Beefy Boxes and Bandwidth Generously Provided by pair Networks
more useful options
 
PerlMonks  

Re^12: threading a perl script

by vkon (Curate)
on Apr 25, 2011 at 19:19 UTC ( [id://901237]=note: print w/replies, xml ) Need Help??


in reply to Re^11: threading a perl script
in thread threading a perl script

Yes, you're correct -
I was assuming that 1) threads.xs and 2) fork - they both use same underlying engine - ithreads.
I even not bothered to look into implementation details, as it was just enough granulation of details for my particular purposes

Now you're stating that 1) my misunderstanding is manifest and 2) devil in details.

Now this boils down to one of things:

  • either, when looking into deep into implementation details I will see that 'fork' and 'threads.xs' are really different beasties, due to devils in details
  • or, looking into API that is followed by your link I will eventually understand deep differences between 'threads.xs' and 'fork'
what should break my wrong assumption?
I still fail to see a point of my misunderstanding.

Actually I am inclined to think that my phrases were not clear , they were too vague, due to my English language imperfection, and - so - I do not have deep misunderstanding.

I.e. I do not know about exact implementation details, but I do know that both are using 'ithreads'.

Replies are listed 'Best First'.
Re^13: threading a perl script
by BrowserUk (Patriarch) on Apr 25, 2011 at 20:22 UTC

    Anonymonk pointed out that:

    you're conflating unrelated things, fork is not implemented using threads module

    In reply to a post where you used a bug in Perl's Windows fork emulation as a justifiction for not using threads, nor even building your *nix perl with threading enabled.

    Your misunderstanding is to equate all bugs with the former, as bugs with the latter also. They most frequently are not. Here is a simplified explanation of that.

    Anyone that does not use the fork emulation, either because--like me--they do not see any advantage to it; or because--like you--they use an OS that doesn't need fork to be emulated, will not be affected by bugs in that emulation, even though they might use threads regularly.

    Although both are based around the concept of running a separate interpreter in a new thread--ithreads. They are implemented in quite different ways (with some common code), to achieve quite different things.

    When the code reference passed to thread->create() starts running, it is at the very root of the call-stack in its interpreter. That is, it inherits access to pre-existing code and data, but its call-stack, and all its other stacks, are empty. There are no pending returns to be returned from. No complex of unclosed scopes to be unwound. No half executed if statement that must be conditionally branched.

    Just a coderef that must be executed in the context of some preloaded code and data. Pretty much exactly the same as when main::main is called in a new, single threaded program.

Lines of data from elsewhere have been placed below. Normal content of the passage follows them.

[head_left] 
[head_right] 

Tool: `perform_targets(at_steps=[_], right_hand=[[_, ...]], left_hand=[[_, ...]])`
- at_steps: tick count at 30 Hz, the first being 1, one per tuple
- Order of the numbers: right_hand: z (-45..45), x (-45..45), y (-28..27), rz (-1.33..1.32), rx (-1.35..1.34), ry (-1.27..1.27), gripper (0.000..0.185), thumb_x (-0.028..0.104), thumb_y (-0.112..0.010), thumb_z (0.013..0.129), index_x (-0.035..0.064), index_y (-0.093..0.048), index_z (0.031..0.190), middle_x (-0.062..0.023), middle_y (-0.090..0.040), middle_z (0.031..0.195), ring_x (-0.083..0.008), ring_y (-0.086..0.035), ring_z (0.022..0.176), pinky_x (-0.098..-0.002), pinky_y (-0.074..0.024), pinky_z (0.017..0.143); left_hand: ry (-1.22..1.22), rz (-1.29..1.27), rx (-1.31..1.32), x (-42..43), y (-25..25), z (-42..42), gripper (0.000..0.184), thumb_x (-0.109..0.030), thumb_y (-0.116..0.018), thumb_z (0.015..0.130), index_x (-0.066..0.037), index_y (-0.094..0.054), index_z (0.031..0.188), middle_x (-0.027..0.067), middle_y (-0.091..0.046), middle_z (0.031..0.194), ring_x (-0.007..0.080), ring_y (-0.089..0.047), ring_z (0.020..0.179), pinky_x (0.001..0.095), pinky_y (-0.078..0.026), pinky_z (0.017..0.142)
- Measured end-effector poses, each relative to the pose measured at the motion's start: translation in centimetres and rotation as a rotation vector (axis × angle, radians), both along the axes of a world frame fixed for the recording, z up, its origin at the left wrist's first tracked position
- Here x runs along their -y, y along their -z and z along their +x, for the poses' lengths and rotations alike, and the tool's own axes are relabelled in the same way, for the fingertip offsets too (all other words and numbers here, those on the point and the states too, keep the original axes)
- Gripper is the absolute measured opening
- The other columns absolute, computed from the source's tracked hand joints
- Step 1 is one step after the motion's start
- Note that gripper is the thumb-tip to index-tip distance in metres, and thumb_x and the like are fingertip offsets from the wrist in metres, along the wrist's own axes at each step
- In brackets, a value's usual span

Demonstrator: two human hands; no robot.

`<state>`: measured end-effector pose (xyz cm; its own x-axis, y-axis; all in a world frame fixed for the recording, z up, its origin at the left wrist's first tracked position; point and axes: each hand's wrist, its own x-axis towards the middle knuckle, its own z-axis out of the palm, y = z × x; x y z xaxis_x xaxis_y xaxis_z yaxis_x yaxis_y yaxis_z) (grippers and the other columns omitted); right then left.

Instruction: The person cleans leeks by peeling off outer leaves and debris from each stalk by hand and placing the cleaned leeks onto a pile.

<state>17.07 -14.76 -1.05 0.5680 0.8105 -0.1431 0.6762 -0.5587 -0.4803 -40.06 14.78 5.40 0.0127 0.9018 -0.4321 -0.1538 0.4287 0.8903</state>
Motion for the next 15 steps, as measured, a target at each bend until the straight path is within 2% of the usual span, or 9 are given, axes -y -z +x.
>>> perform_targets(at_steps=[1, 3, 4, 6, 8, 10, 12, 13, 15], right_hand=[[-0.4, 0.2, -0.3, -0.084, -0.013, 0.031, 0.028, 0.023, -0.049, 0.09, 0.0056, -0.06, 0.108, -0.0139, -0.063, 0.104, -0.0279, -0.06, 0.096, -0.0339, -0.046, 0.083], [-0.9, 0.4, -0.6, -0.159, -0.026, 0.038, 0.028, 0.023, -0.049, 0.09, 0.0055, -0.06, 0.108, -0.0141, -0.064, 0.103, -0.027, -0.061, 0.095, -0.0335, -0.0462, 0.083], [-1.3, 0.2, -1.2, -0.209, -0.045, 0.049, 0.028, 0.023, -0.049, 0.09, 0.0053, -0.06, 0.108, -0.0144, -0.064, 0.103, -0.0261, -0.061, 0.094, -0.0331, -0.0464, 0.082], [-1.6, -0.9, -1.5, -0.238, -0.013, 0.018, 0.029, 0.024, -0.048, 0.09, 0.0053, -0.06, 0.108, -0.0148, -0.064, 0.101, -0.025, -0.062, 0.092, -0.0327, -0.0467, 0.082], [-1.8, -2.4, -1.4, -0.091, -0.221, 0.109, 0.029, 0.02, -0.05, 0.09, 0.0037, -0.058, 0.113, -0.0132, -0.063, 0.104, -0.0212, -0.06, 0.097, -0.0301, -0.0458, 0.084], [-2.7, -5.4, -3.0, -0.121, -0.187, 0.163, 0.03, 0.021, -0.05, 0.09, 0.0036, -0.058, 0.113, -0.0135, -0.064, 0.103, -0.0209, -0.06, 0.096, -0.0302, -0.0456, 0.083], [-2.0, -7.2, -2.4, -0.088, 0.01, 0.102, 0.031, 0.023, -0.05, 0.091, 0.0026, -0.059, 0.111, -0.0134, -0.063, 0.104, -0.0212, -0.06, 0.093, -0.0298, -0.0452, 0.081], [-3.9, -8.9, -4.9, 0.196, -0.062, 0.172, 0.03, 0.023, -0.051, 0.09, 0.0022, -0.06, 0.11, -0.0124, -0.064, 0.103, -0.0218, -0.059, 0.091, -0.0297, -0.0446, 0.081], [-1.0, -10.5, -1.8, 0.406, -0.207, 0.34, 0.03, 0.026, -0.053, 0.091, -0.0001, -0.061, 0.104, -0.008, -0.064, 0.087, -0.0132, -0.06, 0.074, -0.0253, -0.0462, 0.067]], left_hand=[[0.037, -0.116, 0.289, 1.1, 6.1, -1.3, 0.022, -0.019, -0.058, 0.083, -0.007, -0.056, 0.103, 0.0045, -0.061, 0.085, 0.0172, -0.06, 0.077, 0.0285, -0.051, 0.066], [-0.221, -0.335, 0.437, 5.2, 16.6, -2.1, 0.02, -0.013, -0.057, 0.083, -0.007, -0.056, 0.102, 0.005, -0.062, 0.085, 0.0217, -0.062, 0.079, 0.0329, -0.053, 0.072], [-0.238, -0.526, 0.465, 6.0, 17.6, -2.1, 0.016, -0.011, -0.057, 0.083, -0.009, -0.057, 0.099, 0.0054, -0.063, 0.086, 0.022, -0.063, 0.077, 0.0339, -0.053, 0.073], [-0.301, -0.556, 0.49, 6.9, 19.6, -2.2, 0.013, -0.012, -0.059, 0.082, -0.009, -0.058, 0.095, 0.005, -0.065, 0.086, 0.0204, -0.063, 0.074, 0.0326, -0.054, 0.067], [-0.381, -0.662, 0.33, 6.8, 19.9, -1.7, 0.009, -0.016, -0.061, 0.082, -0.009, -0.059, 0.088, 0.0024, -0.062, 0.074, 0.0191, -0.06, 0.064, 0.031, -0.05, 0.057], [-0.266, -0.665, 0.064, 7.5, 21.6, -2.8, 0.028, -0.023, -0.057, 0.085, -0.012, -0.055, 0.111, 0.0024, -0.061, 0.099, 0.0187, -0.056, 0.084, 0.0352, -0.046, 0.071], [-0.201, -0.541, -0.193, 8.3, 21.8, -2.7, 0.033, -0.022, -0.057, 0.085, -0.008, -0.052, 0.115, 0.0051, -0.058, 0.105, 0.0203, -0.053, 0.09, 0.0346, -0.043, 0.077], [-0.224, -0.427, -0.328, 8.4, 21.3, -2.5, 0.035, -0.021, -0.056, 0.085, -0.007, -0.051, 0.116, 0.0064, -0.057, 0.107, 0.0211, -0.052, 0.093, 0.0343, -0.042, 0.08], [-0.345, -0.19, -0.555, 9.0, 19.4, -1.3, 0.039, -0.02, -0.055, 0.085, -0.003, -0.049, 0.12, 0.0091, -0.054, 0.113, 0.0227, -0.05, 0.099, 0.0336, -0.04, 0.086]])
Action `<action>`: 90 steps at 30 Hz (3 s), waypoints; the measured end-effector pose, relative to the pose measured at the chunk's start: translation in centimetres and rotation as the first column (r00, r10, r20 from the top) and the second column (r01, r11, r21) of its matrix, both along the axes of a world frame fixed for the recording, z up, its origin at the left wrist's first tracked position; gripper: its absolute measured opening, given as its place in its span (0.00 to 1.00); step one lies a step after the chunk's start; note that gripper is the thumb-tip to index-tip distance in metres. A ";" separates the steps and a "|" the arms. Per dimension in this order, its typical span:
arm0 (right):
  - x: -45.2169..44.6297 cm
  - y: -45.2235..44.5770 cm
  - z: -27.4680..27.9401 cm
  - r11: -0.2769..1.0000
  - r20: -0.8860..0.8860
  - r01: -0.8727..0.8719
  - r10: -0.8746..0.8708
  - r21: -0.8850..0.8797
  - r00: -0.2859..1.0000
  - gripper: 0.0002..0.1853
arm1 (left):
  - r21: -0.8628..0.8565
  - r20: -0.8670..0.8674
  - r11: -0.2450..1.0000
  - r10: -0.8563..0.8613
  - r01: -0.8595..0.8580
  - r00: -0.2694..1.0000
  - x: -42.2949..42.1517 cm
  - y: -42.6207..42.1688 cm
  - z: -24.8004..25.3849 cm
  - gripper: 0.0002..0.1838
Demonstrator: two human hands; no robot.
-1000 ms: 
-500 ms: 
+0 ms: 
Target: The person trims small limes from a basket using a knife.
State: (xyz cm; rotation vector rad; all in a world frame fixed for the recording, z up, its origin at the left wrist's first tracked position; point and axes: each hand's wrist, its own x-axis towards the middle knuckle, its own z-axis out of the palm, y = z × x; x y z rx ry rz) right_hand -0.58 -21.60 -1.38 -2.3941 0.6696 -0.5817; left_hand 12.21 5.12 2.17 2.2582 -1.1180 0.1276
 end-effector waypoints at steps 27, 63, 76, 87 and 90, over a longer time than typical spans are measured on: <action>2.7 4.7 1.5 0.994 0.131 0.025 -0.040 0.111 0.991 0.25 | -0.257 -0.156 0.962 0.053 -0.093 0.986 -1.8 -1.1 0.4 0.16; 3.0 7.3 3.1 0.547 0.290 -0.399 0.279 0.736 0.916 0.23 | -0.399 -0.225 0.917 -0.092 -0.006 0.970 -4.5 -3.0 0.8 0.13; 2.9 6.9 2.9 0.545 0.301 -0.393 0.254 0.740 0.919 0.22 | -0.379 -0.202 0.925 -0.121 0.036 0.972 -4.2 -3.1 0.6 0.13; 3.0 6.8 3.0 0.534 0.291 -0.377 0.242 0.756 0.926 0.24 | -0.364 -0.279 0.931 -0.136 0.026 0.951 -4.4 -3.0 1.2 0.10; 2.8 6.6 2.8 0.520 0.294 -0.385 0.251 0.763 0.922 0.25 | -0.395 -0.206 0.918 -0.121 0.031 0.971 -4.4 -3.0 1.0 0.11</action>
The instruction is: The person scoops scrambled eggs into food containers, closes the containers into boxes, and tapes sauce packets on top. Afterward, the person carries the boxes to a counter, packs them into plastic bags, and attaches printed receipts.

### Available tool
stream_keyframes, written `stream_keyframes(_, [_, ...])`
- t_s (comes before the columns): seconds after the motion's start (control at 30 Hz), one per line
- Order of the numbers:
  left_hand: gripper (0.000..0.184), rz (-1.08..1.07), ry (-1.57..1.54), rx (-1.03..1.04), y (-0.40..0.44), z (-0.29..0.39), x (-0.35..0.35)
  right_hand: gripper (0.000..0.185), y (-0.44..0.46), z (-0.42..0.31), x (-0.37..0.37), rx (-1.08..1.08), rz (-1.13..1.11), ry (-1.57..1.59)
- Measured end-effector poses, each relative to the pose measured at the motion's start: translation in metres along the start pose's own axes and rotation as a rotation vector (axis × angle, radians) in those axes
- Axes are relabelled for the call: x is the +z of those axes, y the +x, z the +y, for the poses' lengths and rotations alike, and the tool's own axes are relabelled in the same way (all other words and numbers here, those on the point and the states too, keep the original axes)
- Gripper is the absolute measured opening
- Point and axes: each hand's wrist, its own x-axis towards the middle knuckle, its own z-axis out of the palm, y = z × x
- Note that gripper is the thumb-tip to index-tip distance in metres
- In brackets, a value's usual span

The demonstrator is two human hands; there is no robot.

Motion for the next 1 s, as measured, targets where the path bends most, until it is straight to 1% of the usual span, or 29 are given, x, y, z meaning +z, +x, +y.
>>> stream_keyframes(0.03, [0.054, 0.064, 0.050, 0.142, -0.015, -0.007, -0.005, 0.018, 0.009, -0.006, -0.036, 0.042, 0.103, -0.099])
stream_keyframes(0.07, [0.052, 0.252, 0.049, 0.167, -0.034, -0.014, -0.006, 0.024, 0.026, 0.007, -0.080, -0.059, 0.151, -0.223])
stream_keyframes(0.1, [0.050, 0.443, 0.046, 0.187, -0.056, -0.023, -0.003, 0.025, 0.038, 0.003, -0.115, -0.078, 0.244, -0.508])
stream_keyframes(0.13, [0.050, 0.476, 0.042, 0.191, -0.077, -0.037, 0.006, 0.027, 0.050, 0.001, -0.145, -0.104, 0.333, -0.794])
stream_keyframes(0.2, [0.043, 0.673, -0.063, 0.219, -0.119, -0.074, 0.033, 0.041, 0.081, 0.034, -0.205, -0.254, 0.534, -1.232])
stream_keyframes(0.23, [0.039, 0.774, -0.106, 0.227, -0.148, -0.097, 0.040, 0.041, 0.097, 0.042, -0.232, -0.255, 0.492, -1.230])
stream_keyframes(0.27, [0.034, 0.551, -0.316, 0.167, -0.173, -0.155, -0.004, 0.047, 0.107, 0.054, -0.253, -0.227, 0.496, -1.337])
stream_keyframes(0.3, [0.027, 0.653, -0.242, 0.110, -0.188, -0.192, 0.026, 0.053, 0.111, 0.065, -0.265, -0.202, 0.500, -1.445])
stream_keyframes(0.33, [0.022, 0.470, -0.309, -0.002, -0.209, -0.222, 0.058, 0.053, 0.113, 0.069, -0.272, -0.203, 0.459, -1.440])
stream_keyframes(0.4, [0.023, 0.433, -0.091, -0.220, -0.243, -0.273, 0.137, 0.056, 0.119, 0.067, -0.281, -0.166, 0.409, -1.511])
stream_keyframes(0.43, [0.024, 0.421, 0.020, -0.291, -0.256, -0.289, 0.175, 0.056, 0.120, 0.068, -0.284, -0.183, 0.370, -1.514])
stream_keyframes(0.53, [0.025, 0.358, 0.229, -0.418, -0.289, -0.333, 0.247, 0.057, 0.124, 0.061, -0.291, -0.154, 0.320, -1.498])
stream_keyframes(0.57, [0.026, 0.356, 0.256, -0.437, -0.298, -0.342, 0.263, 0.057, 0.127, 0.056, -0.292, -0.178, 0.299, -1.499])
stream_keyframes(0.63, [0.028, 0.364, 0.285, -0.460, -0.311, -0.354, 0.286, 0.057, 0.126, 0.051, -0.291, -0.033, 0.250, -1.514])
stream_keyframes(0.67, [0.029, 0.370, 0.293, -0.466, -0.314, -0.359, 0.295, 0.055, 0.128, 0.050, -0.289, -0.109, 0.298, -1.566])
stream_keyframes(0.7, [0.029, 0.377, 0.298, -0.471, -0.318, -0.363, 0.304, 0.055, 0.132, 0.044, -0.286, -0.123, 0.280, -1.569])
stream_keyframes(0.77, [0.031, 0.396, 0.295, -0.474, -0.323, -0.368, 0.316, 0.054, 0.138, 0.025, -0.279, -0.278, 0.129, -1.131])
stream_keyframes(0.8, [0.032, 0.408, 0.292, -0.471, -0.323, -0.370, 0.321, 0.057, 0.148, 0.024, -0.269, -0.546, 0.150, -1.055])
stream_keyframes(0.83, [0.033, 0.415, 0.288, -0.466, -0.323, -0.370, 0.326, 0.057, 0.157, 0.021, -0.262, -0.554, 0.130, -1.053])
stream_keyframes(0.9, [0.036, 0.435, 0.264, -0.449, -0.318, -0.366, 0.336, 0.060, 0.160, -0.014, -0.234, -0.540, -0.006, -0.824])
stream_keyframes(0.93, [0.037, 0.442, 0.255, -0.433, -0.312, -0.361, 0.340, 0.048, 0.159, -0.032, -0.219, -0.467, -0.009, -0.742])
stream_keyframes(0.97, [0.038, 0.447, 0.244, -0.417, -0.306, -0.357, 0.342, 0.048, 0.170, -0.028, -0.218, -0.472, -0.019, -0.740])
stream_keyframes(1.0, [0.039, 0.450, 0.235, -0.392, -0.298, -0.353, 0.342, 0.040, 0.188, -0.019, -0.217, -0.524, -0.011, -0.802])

That is, all the use statements have been processed, all the BEGIN/CHECK/INIT blocks have been run; some namespaces, coderefs and data have been preloaded, and it is time to run the program.

    The only real differences between the 'new thread' case and the 'new process' case are: a) the entrypoint isn't called main:main; b) the namespaces, coderefs and data didn't need to be loaded from disk, source code parsed and tokenised, opcode trees built etc. A quick block copy and it is ready to go.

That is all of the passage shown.